Chaque fois que Vackeers passait par la grande salle du palais de Dam, il s'émerveillait de la beauté des planisphères gravés dans le sol en marbre, même si sa préférence allait au troisième dessin, celui qui représentait une gigantesque carte des étoiles. Il sortit dans la rue et traversa la place. La nuit était déjà tombée, les réverbères venaient de s'allumer et les eaux calmes des canaux de la ville reflétaient leur halo. Il remonta Hoogstraat pour rentrer chez lui. Une grosse cylindrée était garée sur un trottoir à la hauteur du numéro 22. Une femme poussait un landau, elle fit un sourire à Vackeers qui le lui rendit en poursuivant son chemin.
Le motard abaissa sa visière, son passager arrière aussi. Le moteur rugit et la moto s'élança dans la contre-allée.
Deux jeunes amoureux s'enlaçaient, adossés contre un arbre. Une camionnette en double file bloquait la circulation. Seuls les vélos réussissaient à se faufiler.

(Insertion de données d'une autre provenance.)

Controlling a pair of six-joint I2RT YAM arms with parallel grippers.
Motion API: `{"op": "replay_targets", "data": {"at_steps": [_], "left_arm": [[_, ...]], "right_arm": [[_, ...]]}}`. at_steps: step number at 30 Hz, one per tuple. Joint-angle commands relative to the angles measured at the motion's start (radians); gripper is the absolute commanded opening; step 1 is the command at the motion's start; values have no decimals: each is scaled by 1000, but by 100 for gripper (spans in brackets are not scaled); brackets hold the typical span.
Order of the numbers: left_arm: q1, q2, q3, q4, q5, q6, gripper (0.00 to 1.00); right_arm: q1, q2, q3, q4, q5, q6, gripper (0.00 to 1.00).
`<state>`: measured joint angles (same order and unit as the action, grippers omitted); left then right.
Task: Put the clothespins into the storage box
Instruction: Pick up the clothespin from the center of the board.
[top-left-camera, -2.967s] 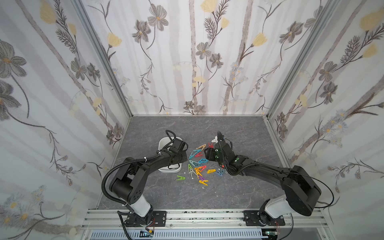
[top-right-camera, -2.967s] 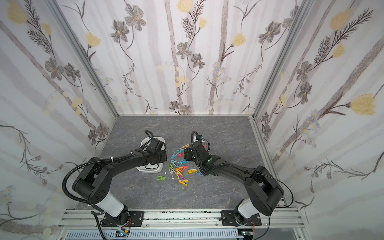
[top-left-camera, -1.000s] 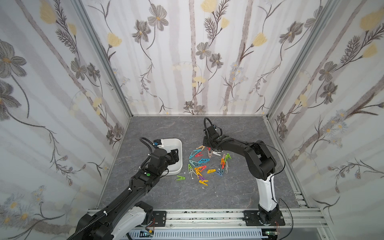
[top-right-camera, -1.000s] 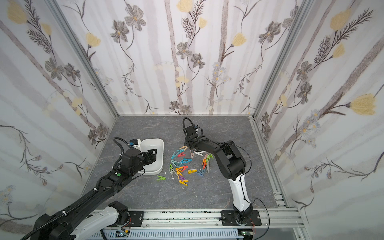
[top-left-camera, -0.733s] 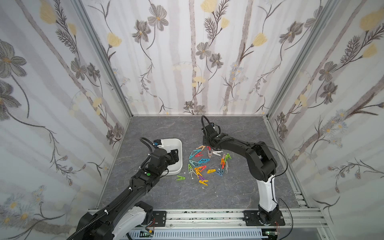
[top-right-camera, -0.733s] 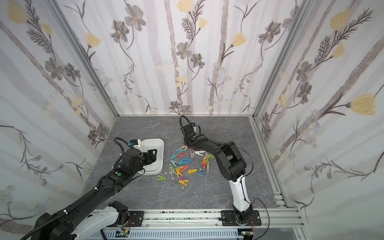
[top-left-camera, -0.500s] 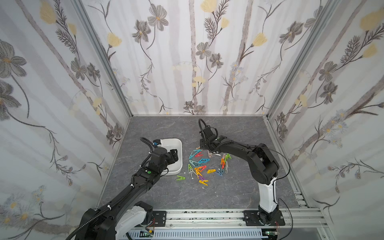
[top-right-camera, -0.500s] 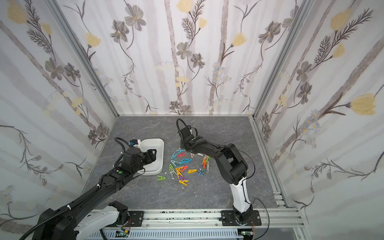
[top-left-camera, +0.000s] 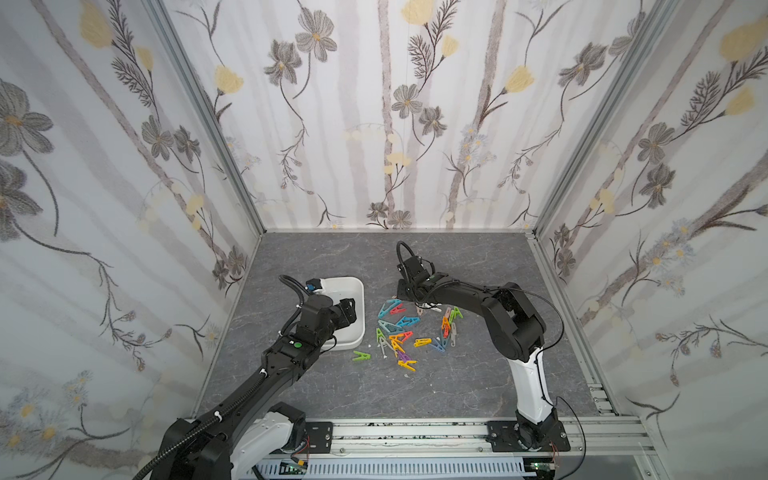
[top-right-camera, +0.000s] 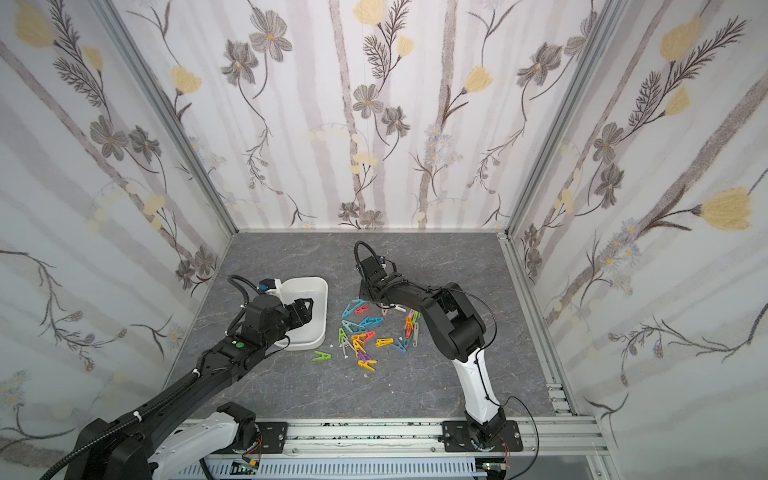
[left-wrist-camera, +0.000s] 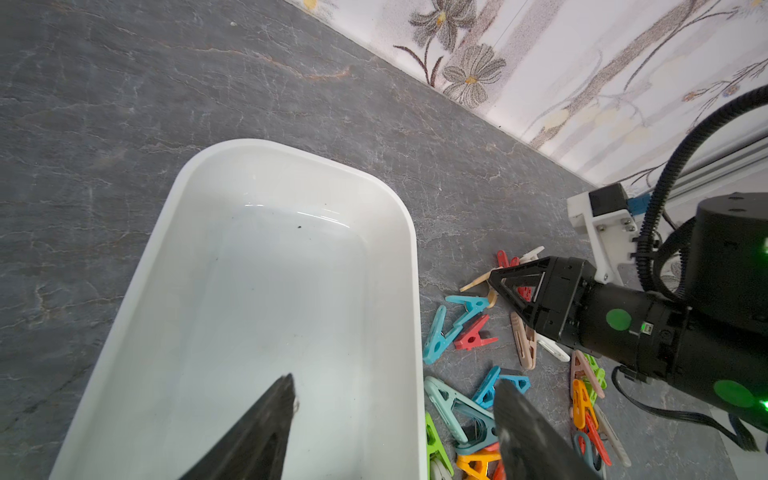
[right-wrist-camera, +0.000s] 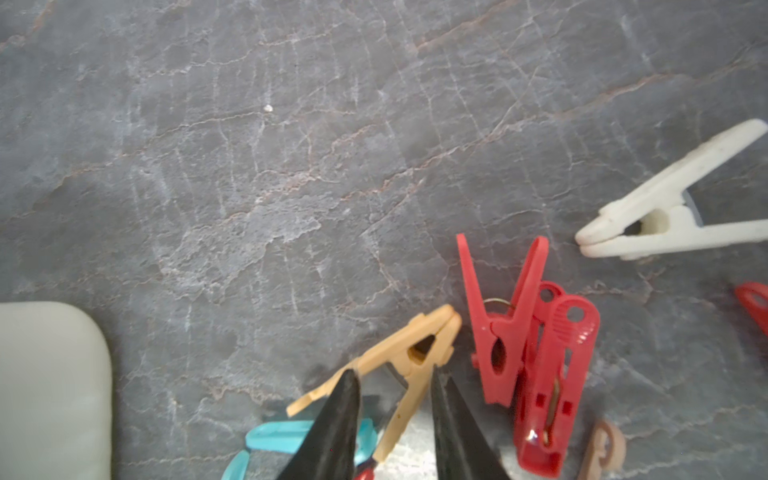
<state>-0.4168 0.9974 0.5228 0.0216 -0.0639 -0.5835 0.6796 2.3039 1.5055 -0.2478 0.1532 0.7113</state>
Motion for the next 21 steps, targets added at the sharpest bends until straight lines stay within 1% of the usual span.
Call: {"op": "replay_targets", "data": {"at_steps": [1, 5, 12, 18, 21], "left_arm": [[5, -6, -4, 35, 1, -8, 76], [9, -9, -9, 45, 10, -7, 76], [23, -20, 4, 20, 7, -12, 76], [78, -24, 32, -31, 25, -24, 75], [95, -31, 37, -42, 31, -25, 75]], "right_arm": [[3, 15, 15, -10, 8, 54, 30], [5, 10, 0, 2, 13, 76, 29], [2, 24, 36, -17, 22, 63, 17], [11, -18, 36, -22, 63, 12, 8], [30, -59, 39, -25, 100, -29, 7]]}}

Le passager arrière de la moto empoigna la matraque dissimulée dans la manche de son blouson.
La jeune femme qui poussait le landau se retourna, le couple cessa de s'embrasser.

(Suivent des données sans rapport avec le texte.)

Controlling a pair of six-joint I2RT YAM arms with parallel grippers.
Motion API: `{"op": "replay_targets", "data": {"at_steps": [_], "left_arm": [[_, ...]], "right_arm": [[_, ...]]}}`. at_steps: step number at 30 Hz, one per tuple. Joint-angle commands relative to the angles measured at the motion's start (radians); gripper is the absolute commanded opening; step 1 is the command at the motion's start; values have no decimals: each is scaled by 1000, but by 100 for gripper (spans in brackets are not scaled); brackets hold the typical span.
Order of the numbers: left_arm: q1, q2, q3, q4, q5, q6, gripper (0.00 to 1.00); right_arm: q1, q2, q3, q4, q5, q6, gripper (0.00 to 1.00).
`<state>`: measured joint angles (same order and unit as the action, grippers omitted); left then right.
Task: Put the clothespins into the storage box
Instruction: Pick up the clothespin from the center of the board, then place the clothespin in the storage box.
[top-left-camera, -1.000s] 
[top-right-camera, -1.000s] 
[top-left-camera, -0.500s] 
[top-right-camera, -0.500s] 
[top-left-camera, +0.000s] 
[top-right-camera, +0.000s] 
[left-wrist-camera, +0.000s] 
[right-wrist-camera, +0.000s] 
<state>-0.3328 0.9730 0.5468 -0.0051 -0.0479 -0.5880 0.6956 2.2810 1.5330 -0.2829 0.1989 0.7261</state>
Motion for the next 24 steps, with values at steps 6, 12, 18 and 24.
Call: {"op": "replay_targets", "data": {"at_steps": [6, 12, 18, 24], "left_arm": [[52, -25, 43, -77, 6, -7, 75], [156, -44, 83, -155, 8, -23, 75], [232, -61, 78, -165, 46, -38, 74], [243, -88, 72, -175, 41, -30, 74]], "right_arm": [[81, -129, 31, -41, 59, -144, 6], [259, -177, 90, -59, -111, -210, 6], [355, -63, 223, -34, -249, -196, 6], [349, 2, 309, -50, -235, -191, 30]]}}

Vackeers traversait un pont quand soudain il sentit une terrible morsure au milieu du dos. Il eut le souffle coupé, l'air n'arrivait plus à ses poumons. Vackeers tomba à genoux, tenta de se raccrocher à un réverbère, en vain, il s'effondra face contre terre. Il sentit le goût du sang dans sa bouche et pensa s'être mordu la langue en chutant. Jamais il n'avait autant souffert. À chaque inspiration, l'air lui brûlait les poumons. Ses reins déchirés saignaient abondamment, l'hémorragie interne compressait le cœur, un peu plus de seconde en seconde.

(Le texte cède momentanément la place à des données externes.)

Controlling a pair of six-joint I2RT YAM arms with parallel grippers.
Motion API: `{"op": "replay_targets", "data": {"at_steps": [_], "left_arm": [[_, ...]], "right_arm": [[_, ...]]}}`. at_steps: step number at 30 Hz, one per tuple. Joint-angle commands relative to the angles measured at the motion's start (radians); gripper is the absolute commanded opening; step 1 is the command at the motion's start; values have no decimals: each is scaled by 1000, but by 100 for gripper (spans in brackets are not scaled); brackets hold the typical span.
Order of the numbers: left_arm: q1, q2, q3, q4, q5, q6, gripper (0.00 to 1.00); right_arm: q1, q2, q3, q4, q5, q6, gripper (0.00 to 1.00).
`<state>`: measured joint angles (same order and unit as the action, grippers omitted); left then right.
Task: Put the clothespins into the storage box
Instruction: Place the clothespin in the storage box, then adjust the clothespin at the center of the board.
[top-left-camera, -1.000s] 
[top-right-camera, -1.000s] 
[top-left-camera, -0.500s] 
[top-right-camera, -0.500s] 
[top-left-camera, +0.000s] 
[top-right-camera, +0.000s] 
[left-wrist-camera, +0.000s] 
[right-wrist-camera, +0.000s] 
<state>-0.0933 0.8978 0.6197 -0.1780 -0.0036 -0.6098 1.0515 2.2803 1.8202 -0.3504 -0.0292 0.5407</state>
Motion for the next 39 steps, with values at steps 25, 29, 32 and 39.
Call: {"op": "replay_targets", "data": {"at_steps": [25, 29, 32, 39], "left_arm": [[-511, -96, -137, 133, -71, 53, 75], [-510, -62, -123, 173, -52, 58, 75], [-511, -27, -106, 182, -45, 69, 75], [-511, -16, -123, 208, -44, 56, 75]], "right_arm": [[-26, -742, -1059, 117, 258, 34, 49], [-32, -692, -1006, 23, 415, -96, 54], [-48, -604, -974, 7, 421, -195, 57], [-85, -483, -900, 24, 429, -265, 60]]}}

Un étrange silence l'entourait. Il réussit à réunir le peu de forces qui lui restaient et releva la tête. Des passants se précipitaient à son secours ; il entendit le hurlement d'une sirène dans le lointain.
La femme au landau n'était plus là. Le couple d'amoureux avait disparu, le passager arrière de la moto lui fit un bras d'honneur et la grosse cylindrée tourna le coin de la rue.
Vackeers agrippa son portable au fond de sa poche. Il appuya sur une touche, approcha péniblement l'appareil de son oreille et laissa un message sur le répondeur d'Ivory.
« C'est moi, chuchota-t-il, je crains que notre ami anglais n'ait guère apprécié le tour que nous lui avons joué. »
Une quinte de toux l'empêcha de poursuivre ; du sang coulait de sa bouche, il en ressentit la tiédeur et cela lui fit du bien ; il avait froid, la douleur se faisait de plus en plus vive. Vackeers grimaça.
« Nous ne pourrons, hélas, plus jouer ensemble, cela va me manquer, mon cher, et j'espère qu'à vous aussi. »
Nouvelle quinte, nouvelle brûlure insoutenable, le téléphone lui glissa des doigts, il le rattrapa de justesse.
« Je me réjouis du petit cadeau que je vous ai offert la dernière fois que nous nous sommes vus, faites-en bon usage. Vous allez me manquer, mon vieil ami, bien plus que nos parties. Soyez extrêmement prudent et prenez soin de vous... »
Vackeers sentit ses forces l'abandonner, il effaça le numéro qu'il venait de composer. Sa main se desserra lentement, il ne vit et n'entendit plus rien, sa tête retomba sur le bitume.